The sample holder (left) at measuring station P11 rotates the sample in the x-ray light from the PETRA III accelerator. Meanwhile, a stream of cold nitrogen cools the sample. With the help of many scattering images from different directions, the molecular structure of the protein-drug complex can be calculated
The sample holder (left) at measuring station P11 rotates the sample in the x-ray light from the PETRA III accelerator. Meanwhile, a stream of cold nitrogen cools the sample. With the help of many scattering images from different directions, the molecular structure of the protein-drug complex can be calculated. Image courtesy of DESY/C/ Schmid.

The researchers obtained a total of 2,381 unique compounds from the x-ray diffraction datasets, which were then subjected to automated structure refinement, cluster analysis, and pan-dataset density analysis (PanDDA). From the 3D protein structures, they identified 37 compounds that bind to the main protease.

"A particular strength of our method of x-ray screening compared to other screening methods is that we obtain the three-dimensional structure of the protein-drug complexes as a result and can thus identify the binding of the drugs to the protein at the atomic level," explained co-author Patrick Reinke, PhD, DESY postdoctoral researcher. "Even if the two most promising candidates do not make it into clinical trials, the 37 substances that bind to the main protease form a valuable database for drug developments based on them."

Most of the compounds were bound in the active site of the main protease. Eight bind covalently and an additional eight bind noncovalently within the active site.

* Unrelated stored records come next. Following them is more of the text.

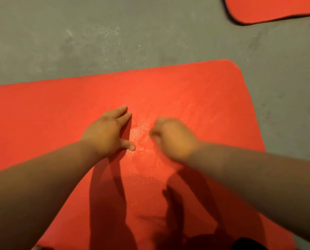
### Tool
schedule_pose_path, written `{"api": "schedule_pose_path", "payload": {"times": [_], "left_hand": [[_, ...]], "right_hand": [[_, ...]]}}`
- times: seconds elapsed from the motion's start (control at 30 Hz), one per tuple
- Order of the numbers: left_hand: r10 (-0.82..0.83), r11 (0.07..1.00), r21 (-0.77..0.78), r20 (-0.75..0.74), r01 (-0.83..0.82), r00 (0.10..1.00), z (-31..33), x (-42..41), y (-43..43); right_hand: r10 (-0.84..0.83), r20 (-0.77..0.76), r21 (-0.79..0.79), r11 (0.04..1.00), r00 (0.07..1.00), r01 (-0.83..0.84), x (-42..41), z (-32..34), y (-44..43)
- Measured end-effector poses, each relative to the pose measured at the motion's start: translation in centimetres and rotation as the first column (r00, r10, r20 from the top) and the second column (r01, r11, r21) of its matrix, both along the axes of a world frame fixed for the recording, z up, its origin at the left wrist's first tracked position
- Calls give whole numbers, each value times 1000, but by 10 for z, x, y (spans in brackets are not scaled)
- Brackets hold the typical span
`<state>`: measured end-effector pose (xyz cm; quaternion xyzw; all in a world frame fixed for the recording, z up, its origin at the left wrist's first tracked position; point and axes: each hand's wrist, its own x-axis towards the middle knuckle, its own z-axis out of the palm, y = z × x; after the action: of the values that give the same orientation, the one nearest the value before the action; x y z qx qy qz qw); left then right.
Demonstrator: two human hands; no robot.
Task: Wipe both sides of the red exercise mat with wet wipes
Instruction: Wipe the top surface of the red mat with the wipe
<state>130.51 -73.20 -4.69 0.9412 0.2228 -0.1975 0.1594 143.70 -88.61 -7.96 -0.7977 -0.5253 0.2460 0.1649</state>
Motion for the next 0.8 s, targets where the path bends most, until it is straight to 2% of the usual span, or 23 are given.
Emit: {"api": "schedule_pose_path", "payload": {"times": [0.07,0.1,0.13,0.17,0.2,0.27,0.3,0.37,0.43,0.47,0.5,0.53,0.57,0.6,0.63,0.7,0.8], "left_hand": [[28,999,-25,18,-27,999,0,-9,-2],[27,999,-33,11,-27,1000,0,-10,-3],[22,999,-32,3,-22,1000,1,-9,-4],[21,999,-27,-3,-21,1000,1,-9,-5],[22,1000,-18,-10,-22,1000,2,-10,-7],[9,1000,-14,-41,-10,999,4,-16,-16],[-3,1000,-19,-65,2,998,6,-20,-20],[-29,999,-47,-133,23,991,14,-26,-25],[60,988,-132,-166,-82,984,24,-33,-25],[195,942,-243,-159,-230,968,30,-35,-24],[349,833,-392,-173,-390,921,37,-36,-25],[474,660,-552,-218,-508,853,47,-35,-28],[544,483,-669,-276,-565,792,57,-33,-34],[566,361,-740,-310,-568,764,67,-30,-40],[566,283,-785,-327,-551,757,79,-24,-47],[535,227,-844,-309,-486,786,102,-9,-61],[492,266,-889,-209,-374,845,130,11,-83]], "right_hand": [[293,-97,-10,955,951,-295,-46,8,-22],[366,-108,-25,928,924,-371,-47,12,-26],[347,-99,-28,936,933,-351,-37,14,-22],[259,-61,-13,965,964,-260,-21,13,-12],[108,-5,-11,994,994,-108,-1,10,0],[-170,86,-8,985,982,171,29,7,22],[-200,88,-26,979,976,203,31,7,28],[-30,-34,-122,992,999,25,9,14,28],[131,-231,-214,960,964,-182,-26,30,9],[123,-316,-235,951,941,-203,-35,38,-3],[44,-393,-237,960,919,-148,-38,47,-13],[-86,-470,-239,970,879,-33,-36,58,-20],[-211,-546,-246,966,811,86,-33,69,-26],[-304,-617,-261,949,726,175,-29,82,-33],[-357,-660,-268,934,661,236,-25,97,-39],[-396,-688,-259,917,608,303,-21,128,-51],[-444,-687,-230,884,575,407,-16,170,-69]]}}
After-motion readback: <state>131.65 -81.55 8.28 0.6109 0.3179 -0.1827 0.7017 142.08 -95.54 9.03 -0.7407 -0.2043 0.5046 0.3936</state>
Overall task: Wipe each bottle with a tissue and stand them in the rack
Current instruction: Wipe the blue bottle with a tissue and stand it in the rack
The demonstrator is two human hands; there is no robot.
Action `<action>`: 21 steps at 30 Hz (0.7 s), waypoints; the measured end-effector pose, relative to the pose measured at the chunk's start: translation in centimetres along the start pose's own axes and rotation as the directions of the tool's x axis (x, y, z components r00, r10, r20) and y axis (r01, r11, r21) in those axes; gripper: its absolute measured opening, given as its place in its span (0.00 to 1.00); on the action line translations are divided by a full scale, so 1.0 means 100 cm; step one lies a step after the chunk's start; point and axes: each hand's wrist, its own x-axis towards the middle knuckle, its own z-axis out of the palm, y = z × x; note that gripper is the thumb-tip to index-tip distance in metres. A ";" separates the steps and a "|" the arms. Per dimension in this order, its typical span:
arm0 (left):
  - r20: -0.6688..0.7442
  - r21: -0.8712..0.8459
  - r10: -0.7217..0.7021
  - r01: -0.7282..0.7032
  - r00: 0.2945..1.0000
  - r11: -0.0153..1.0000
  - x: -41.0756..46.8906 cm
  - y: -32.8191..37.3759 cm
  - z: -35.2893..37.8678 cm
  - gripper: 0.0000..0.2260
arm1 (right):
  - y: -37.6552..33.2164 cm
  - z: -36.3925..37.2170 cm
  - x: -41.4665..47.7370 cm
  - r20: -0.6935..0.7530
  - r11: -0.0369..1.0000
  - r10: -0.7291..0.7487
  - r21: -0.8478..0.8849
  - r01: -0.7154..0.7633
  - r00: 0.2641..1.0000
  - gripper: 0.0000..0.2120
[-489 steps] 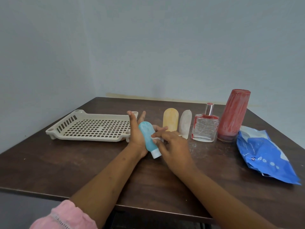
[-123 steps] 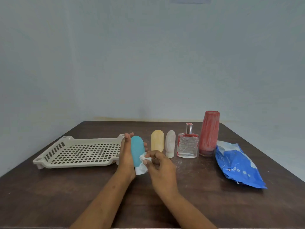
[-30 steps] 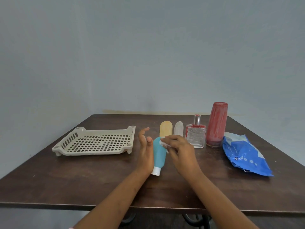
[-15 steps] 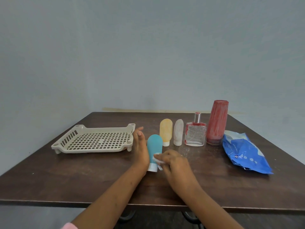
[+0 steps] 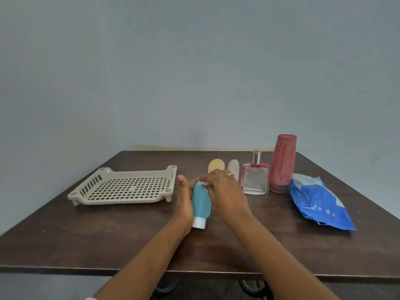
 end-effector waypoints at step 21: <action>0.001 -0.044 -0.008 0.008 1.000 0.999 -0.004 0.002 -0.001 0.40 | 0.013 -0.008 -0.034 0.222 0.919 -0.131 0.394 0.034 0.966 0.15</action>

Thirteen of the compounds bind outside the active site in various locations.

To further explore the suitability of the compounds, cell-based viral reduction assays were conducted to evaluate antiviral activity. The researchers identified a total of seven compounds -- one peptidomimetic and six nonpeptidic compounds -- that exhibited at least a 100-fold reduction in viral particles with a favorable selective index (ratio that measures the window between cytotoxicity and antiviral activity). The seven compounds were AT7519, calpeptin, ifenprodil, MUT056399, pelitinib, tolperisone, and triglycidyl isocyanurate.

"The active substances Calpeptin and Pelitinib clearly showed the highest antiviral activity with good cell compatibility. Our cooperation partners have therefore already started preclinical investigations with these two substances," explained first author and DESY postdoctoral researcher Sebastian Günther, PhD.

Unexpected revelations

During their analysis of the full drug compounds, the researchers found something unexpected -- a binding site on the main protease that had been completely unknown. This allosteric site was found in the hydrophobic pocket of the C-terminal dimerization domain, which is close to the S1 binding site of the spike protein. The team's screening and cell-based assays showed that pelitinib has the potential for antiviral inhibition through binding at this site. Moreover, the hydrophobic nature of the residues in this binding site are conserved in all human coronavirus main proteases.

"It was not only a nice surprise that we were able to discover a new drug binding site on the main protease -- a result that can really only be achieved at a synchrotron light source like PETRA III -- but that even one of the two promising drug candidates binds precisely to this site," said co-author, Christian Betzel, PhD, from the University of Hamburg.

They also identified a second allosteric site that is formed by the deep groove between the catalytic domains and the dimerization domain. While AT7519, the only compound in the screen that bound to this site, had only moderate activity, the scientists suggest the site may be a new target through modulation of Arg298, a residue crucial for enzyme dimerization.

"The investigations at PETRA III impressively show how relevant high-brilliance synchrotron lightsources are for the development of future medicines and for health research as a whole," stressed Helmut Dosch, PhD, chairman of the DESY Directorate. "We must and want to expand our infrastructures even more in the future to cope with health crises like the current one."